SOURCE MATERIAL: Begin

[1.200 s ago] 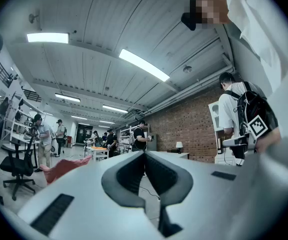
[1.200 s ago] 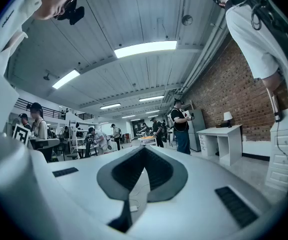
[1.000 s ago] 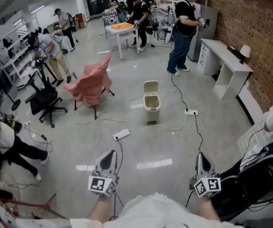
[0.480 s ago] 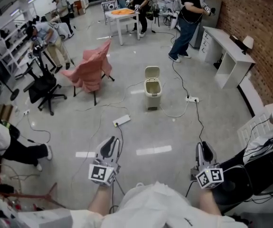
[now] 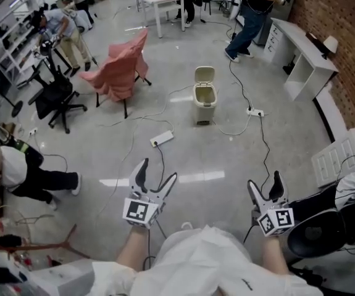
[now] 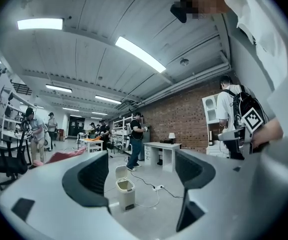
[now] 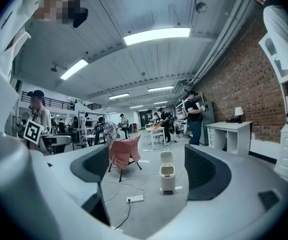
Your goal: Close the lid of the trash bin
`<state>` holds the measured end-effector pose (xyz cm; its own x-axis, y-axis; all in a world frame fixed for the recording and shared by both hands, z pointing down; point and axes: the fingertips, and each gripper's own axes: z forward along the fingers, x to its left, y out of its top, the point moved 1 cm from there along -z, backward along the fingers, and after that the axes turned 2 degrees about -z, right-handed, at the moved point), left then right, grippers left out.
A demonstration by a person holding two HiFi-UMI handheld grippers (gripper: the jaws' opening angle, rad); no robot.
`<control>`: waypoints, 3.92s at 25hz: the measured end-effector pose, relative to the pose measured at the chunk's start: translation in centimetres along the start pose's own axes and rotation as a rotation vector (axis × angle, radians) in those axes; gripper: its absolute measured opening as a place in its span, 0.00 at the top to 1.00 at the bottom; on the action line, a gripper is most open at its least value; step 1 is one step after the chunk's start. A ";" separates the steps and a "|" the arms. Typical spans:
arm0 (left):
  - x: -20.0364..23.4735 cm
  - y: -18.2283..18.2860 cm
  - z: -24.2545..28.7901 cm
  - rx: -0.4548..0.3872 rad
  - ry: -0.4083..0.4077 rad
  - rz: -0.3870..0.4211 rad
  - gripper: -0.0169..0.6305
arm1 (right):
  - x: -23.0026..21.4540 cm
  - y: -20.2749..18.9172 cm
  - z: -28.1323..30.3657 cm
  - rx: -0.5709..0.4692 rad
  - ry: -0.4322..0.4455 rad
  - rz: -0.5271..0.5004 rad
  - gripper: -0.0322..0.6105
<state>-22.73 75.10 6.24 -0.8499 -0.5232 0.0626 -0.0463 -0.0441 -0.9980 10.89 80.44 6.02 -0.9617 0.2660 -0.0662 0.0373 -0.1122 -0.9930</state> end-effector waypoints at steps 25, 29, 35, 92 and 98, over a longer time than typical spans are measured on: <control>3.2 0.5 18.0 0.023 0.029 0.011 0.33 | -8.7 -0.2 17.0 0.041 0.144 0.064 0.09; 3.0 1.1 23.8 0.019 0.026 0.017 0.33 | -12.9 0.7 21.0 0.041 0.159 0.073 0.09; 2.8 1.9 31.5 0.017 0.047 0.022 0.33 | -18.8 2.0 26.4 0.019 0.185 0.075 0.09; 33.9 -25.9 86.4 0.348 -0.144 0.031 0.49 | -33.4 -15.1 89.1 0.310 0.271 -0.058 0.09; 34.9 -34.8 90.3 0.371 -0.144 0.062 0.55 | -35.1 -24.3 94.4 0.345 0.313 -0.084 0.10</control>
<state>-3.35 -18.51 44.31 -0.7619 -0.6471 0.0295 0.2179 -0.2989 -0.9291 18.09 -16.56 41.70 -0.8277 0.5572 -0.0661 -0.1803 -0.3757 -0.9090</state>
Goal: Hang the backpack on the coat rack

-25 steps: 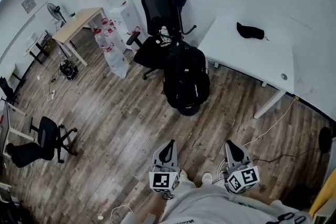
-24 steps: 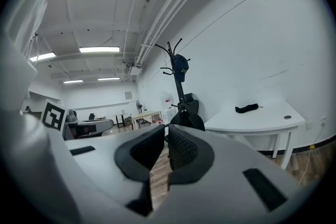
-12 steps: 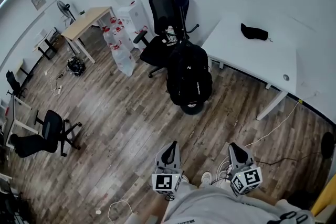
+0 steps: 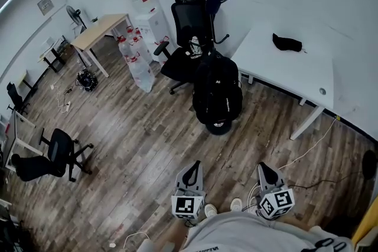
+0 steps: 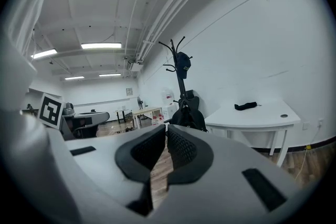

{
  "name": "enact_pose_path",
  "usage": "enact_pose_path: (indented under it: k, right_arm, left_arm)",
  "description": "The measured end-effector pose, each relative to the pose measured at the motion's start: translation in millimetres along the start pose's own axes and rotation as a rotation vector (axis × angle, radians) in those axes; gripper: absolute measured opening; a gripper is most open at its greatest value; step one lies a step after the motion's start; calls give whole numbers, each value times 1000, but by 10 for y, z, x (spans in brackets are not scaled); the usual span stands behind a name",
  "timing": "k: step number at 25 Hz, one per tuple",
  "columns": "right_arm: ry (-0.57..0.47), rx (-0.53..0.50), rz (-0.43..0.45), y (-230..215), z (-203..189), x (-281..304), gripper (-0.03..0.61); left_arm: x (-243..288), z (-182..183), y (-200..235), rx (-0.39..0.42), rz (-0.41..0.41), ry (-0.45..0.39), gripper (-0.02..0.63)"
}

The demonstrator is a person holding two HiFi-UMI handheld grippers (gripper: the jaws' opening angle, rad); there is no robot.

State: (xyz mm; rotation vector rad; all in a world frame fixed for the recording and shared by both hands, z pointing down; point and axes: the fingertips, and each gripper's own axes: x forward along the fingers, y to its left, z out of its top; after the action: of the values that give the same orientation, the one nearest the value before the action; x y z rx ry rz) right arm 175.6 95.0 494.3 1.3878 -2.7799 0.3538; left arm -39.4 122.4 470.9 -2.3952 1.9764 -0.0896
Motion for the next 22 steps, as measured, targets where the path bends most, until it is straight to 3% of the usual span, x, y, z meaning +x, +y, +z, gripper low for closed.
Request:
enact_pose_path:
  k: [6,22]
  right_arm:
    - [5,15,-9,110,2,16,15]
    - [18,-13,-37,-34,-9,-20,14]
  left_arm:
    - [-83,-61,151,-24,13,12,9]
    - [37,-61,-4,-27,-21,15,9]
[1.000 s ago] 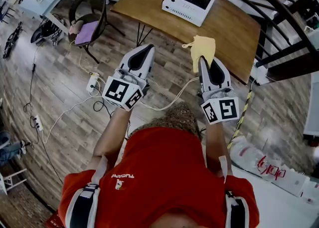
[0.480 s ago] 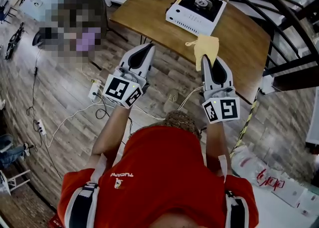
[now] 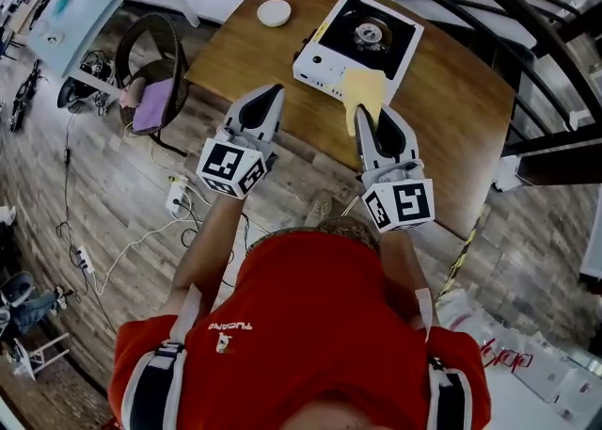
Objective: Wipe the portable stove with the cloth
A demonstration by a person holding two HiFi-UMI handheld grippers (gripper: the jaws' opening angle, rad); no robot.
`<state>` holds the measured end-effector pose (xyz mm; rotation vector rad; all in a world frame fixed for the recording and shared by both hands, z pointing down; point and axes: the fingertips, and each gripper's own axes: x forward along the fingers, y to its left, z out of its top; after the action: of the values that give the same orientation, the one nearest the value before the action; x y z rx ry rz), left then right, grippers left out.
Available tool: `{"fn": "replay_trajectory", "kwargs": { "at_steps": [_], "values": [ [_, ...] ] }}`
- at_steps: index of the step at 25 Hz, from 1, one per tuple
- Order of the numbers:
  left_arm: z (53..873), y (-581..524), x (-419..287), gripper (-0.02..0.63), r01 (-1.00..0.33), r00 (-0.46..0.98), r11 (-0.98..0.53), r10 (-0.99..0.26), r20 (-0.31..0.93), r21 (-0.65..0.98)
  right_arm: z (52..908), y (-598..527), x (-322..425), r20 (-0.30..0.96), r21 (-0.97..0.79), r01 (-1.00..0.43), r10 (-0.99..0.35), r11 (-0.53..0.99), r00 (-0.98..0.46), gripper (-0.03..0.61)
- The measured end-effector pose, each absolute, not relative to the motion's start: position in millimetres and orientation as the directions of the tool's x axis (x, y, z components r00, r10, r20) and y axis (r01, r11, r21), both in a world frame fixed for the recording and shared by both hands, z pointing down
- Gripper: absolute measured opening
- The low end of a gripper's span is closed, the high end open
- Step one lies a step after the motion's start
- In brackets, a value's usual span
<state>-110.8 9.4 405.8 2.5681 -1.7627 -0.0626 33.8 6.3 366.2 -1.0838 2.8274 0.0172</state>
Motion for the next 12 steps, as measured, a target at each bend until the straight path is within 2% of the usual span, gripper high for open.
{"fn": "replay_trajectory", "kwargs": {
  "at_steps": [12],
  "values": [
    [452, -73, -126, 0.011, -0.939, 0.344, -0.340, -0.931, 0.120, 0.049, 407, -66, -33, 0.060, -0.155, -0.632, -0.632, 0.759, -0.773, 0.087]
  ]
}}
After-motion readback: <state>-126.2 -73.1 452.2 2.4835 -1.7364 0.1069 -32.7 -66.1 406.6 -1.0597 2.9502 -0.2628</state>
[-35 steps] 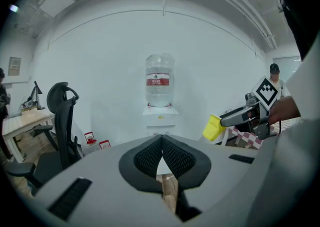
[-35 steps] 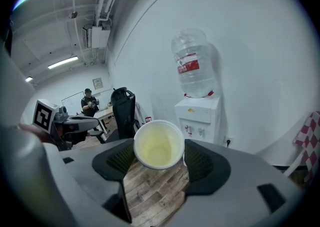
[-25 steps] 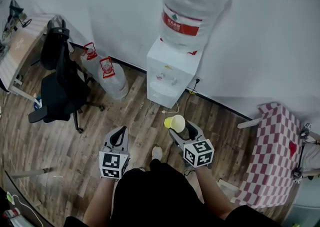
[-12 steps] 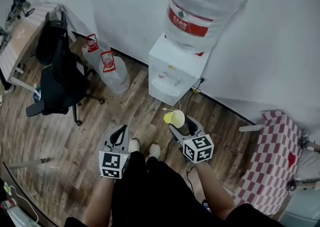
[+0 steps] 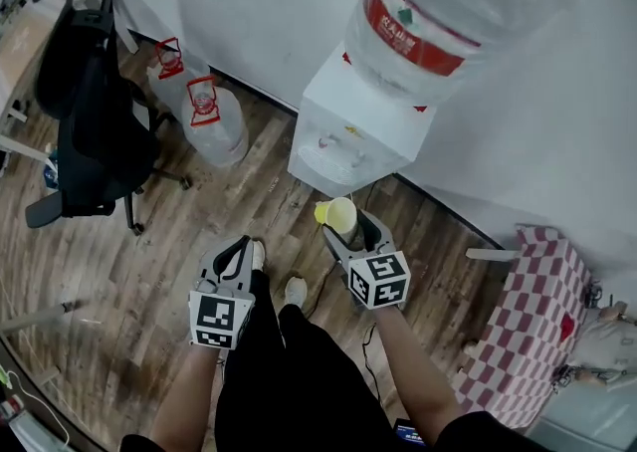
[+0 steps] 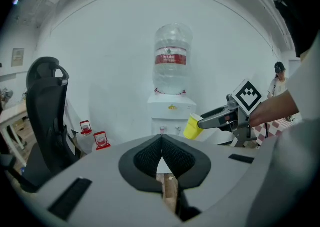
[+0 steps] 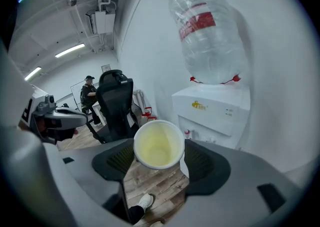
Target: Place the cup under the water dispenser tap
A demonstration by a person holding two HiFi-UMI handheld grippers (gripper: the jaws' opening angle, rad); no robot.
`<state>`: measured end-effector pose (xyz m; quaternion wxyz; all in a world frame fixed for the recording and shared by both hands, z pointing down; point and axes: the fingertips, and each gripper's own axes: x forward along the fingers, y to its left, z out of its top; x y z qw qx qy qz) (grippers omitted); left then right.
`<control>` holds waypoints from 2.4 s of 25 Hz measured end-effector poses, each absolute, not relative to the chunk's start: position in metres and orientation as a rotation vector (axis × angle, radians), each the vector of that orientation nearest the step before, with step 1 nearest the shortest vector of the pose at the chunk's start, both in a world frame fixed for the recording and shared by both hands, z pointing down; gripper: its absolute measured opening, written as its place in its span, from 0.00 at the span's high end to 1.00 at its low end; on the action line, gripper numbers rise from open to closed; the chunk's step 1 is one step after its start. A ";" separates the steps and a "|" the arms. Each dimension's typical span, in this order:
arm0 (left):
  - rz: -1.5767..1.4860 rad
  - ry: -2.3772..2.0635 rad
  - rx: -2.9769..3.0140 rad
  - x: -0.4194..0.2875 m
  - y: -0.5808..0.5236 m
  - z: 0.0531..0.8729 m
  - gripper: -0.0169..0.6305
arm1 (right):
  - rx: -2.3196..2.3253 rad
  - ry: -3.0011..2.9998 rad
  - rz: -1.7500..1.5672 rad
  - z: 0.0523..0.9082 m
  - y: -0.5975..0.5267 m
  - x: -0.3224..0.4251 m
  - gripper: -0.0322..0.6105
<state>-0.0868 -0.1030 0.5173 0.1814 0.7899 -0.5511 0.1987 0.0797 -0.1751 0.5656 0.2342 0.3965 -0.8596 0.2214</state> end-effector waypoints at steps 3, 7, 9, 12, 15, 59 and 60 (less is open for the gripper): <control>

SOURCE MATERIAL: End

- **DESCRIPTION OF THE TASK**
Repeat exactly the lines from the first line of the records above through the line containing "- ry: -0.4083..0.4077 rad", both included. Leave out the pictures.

- **YOUR RESPONSE**
[1.200 s ago] 
[1.200 s ago] 
[1.000 s ago] 
[0.480 s ago] 
[now] 
[now] 
[now] 
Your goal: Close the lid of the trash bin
`<state>` holds the measured end-effector pose (xyz cm; its own x-axis, y-axis; all in a world frame fixed for the recording and shared by both hands, z pointing down; point and axes: the fingertips, and each gripper's own axes: z forward along the fingers, x to its left, y out of its top, the point moved 1 cm from there along -z, backward along the fingers, and after that the axes turned 2 degrees about -z, right-handed, at the moved point), left then right, grippers left out.
A demonstration by a person holding two HiFi-UMI handheld grippers (gripper: the jaws' opening angle, rad); no robot.
`<control>`: waypoints, 3.92s at 25hz: the measured end-effector pose, relative to the pose measured at the chunk's start: translation in centimetres along the start pose's own axes and rotation as a rotation vector (axis × angle, radians) in those axes; gripper: its absolute measured opening as a place in its span, 0.00 at the top to 1.00 at the bottom; on the action line, a gripper is most open at its least value; step 1 is one step after the chunk's start. A ";" separates the steps and a "|" the arms. Typical spans:
arm0 (left):
  - x: -20.0364..23.4735 cm
  - y: -18.2283..18.2860 cm
  - z: -24.2545..28.7901 cm
  - rx: -0.4548..0.3872 rad
  - ry: -0.4083..0.4077 rad

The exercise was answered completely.